Monday, December 5, 2011


              There is a theme that runs through the books we have been reading, although Keller and Nouwen speak of this theme somewhat differently.  The theme for Nouwen is recognizing that we are beloved; Keller speaks of this insight from the perspective of salvation.  Father Nouwen has written other books which delve into discovering and living into beloved-ness, which are also well worth pursuing.  However, in the spirit of full disclosure, I am a fan of virtually anything Nouwen has written.  The Rev. Charlie Cook, who led the Executive Council retreat this past weekend, spoke of a friend of his who also knew Fr. Nouwen fairly well.  His friend said one time that Nouwen could get anything published, including his grocery list.  I confess I would probably purchase and read that list with great glee.

 Yesterday, I had the privilege of celebrating the Baptism of two new members of the Body of Christ; Olivia is a beautiful four-month-old infant and Dylan is a young man about 25, and both were “born anew” into Christ Jesus.  At every Baptism, I am reminded of the words of the Father as Jesus comes up out of the waters of the Jordan River, “This is my beloved son, with whom I am well pleased.”  (Matthew 3:17 and Luke 3:22)  Would that we could only remember how beloved we are to the Father!  How different our lives would be, and therefore how different we would respond to the needs of the world.

               I have a friend in San Angelo who is a retired pediatrician.  Dr Ralph Chase began saying to his patients almost 50 years ago, “You know what? You are wonderful and I love you.”  He began that refrain when he realized one day that many of his patients received absolutely no affirmation just for affirmation’s sake.  Out of his own deep piety, Dr. Chase found that he could make a difference in children’s lives not through science, but by proclaiming their beloved-ness to them.   Ralph now offers that same refrain to almost everyone.  Any time I see the good doctor, I try to repeat his words to him before he has a chance to speak; it has become something of a contest for us to see who can offer that affirmation first.  What a joy to know such a saint!

               I have taken for myself a slightly different slant with young children, usually younger than 7 years old or so.  When I have a chance to speak to them I will say, “You are wonderful.  Do you know that?”  Most of the time the children will say, “Yes,” sometime to the protestations of their parents, which I ignore.  I then tell them, “Don’t ever forget it!”

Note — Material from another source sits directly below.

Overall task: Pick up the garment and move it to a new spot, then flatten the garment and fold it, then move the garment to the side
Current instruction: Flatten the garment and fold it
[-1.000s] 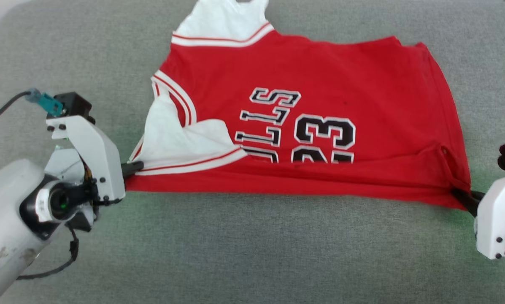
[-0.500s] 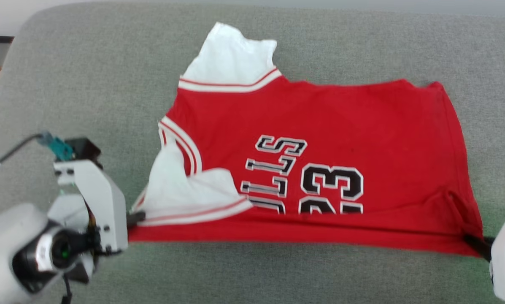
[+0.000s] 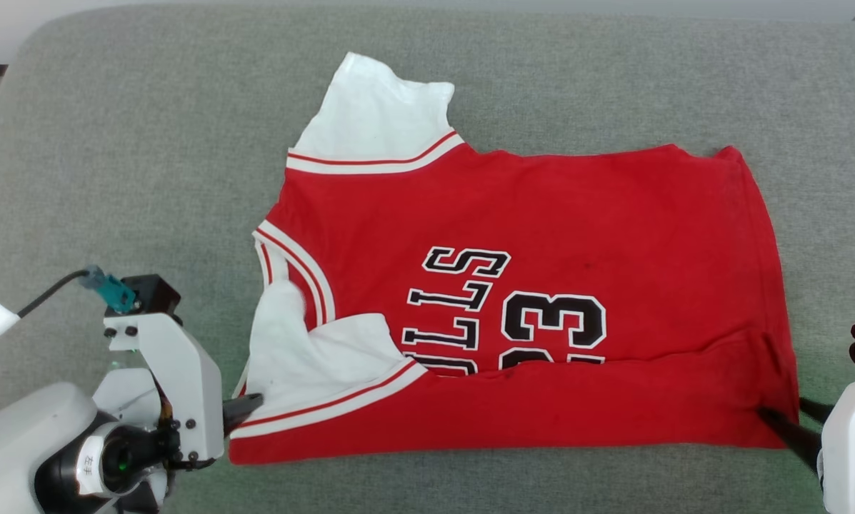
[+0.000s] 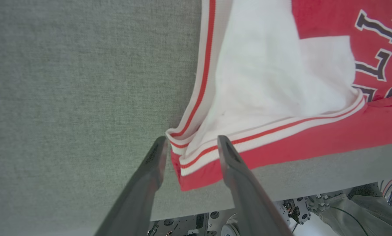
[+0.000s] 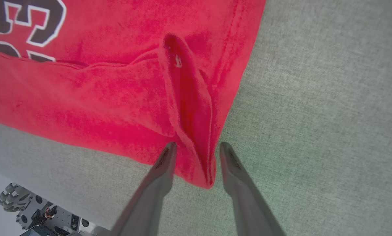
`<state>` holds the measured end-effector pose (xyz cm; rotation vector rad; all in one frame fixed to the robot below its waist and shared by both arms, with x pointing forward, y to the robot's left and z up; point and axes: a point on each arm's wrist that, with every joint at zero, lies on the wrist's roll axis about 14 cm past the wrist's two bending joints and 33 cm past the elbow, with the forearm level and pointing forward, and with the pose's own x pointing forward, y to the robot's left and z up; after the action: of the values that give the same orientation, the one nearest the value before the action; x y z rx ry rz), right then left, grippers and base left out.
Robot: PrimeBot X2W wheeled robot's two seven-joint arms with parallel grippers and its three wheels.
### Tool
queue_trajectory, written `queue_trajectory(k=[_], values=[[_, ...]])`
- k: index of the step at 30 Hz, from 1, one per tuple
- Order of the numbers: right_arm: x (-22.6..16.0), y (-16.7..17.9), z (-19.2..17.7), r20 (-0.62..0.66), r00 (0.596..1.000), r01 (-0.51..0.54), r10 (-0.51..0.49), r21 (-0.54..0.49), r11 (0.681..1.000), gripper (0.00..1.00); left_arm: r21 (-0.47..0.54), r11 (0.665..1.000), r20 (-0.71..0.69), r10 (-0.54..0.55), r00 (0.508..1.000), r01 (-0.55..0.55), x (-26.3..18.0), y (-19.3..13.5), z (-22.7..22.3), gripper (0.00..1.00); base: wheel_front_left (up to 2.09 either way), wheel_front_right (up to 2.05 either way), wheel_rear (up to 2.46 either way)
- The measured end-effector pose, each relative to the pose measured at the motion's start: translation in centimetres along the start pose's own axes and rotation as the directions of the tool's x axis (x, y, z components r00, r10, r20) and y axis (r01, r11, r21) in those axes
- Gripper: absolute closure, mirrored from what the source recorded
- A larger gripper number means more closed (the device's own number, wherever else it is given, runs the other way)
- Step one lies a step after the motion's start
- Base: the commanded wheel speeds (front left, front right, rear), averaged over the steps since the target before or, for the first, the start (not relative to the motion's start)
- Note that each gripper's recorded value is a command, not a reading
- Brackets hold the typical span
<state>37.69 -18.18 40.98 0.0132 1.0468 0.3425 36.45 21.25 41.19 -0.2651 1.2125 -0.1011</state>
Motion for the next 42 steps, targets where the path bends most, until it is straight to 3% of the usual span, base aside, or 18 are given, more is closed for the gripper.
queue_trajectory(k=[1, 10, 14, 23, 32, 36, 42], values=[[-0.1, 0.0, 0.0, 0.003, 1.000, 0.003, -0.003, 0.000, 1.000, 0.00, 0.007, 1.000, 0.003, -0.002, 1.000, 0.002, 0.0, 0.0, 0.0, 0.00, 0.00, 0.00, 0.00], [-2.1, 0.5, 2.2, 0.145, 0.989, 0.010, -0.011, 0.006, 1.000, 0.00, 0.079, 0.997, 0.106, -0.002, 0.994, -0.007, -1.3, -0.5, 2.7, 0.00, 0.00, 0.00, 0.00], [-3.7, 0.5, 4.8, 0.300, 0.953, 0.036, -0.032, -0.009, 0.999, 0.00, 0.142, 0.990, 0.228, -0.026, 0.973, -0.007, -2.5, -1.5, 6.1, 0.00, 0.00, 0.00, 0.00], [-7.1, 0.0, 10.8, 0.658, 0.750, 0.134, -0.067, -0.052, 0.990, 0.00, 0.295, 0.955, 0.446, -0.114, 0.888, -0.026, -3.6, -4.8, 14.2, 0.00, 0.00, 0.00, 0.00], [-10.3, -1.1, 14.6, 0.867, 0.493, 0.229, -0.067, -0.055, 0.972, 0.00, 0.403, 0.913, 0.571, -0.201, 0.796, -0.058, -2.9, -7.8, 22.1, 0.00, 0.00, 0.00, 0.00], [-10.5, -1.6, 14.9, 0.898, 0.433, 0.253, -0.076, -0.040, 0.967, 0.00, 0.416, 0.907, 0.588, -0.213, 0.780, -0.066, -1.2, -8.2, 24.7, 0.00, 0.00, 0.00, 0.00], [-8.9, -3.1, 13.7, 0.883, 0.453, 0.271, -0.123, -0.005, 0.963, 0.00, 0.408, 0.911, 0.504, -0.176, 0.845, -0.054, 3.4, -8.0, 25.8, 0.00, 0.00, 0.00, 0.00]])
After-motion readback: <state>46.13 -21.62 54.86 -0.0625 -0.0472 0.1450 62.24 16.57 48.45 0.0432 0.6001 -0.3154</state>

               You see, I am convinced that sometime around age 7, we begin to forget how beloved by God we really are and begin to search for a myriad of ways to show our parents, teachers, friends, and even ourselves that we have some value.  Some use academics, some use mind altering substances, some use their bodies, some use religion.  Some become “younger brothers” and some “older brothers” and some a combination of the two, trying desperately to find or earn beloved-ness.  Both Nouwen and Keller are calling us to listen carefully for the voice of God speaking to our hearts, reminding us that we too are beloved, not because of what we do or don’t do, but just because we are.

               More on this tomorrow.

1 comment:

  1. I think the other side to this is to not just recognize that we are "God's beloved with whom God is well pleased" - but so are all the baptized. This means that all are part of the greater Circle of God's love and, therefore, we each have a responsibility to see one another as our equal. It follows Christ's commandment to "love thy neighbor."

    Your theory of losing recognition of God's love at age 7 is quite interesting. I think this could very well be due to the desensitization we undergo in the society of which we belong to. But the love of God is something that is taught and learned in my opinion. I am inclined to believe that the love of God settles in our hearts probably in early to mid-adolescence. At least that is when, according to my experience, I began to rationalize this truth. Of course, in the mind of a child, as you allude to, perhaps the innocence is preserved up until the age of 7 before desensitization takes place as a reality and clouds the true vision of WHO God is in one’s life.

    Starting off in the Baptist Church (first 13 years of my life), I always found it puzzling why people would be baptized multiple times. I would hear things like “the first baptism didn’t take.” I looked at baptism as something I could control in that respect. I never looked at it in the form (before) that I understand it now and as the Episcopal Church teaches – a “sacrament by which God adopts us as his children and makes us members of Christ's Body, the Church, and inheritors of the kingdom of God.” (BCP, 858) I am proud that there is a covenant not just that I hold with my God but all those who have been joined as inheritors of the kingdom of God. Not only is this is a covenant we hold with one another and our God – but shows that we have a tremendous responsibility in supporting one another – not matter how we differ from one another – in our walk in God.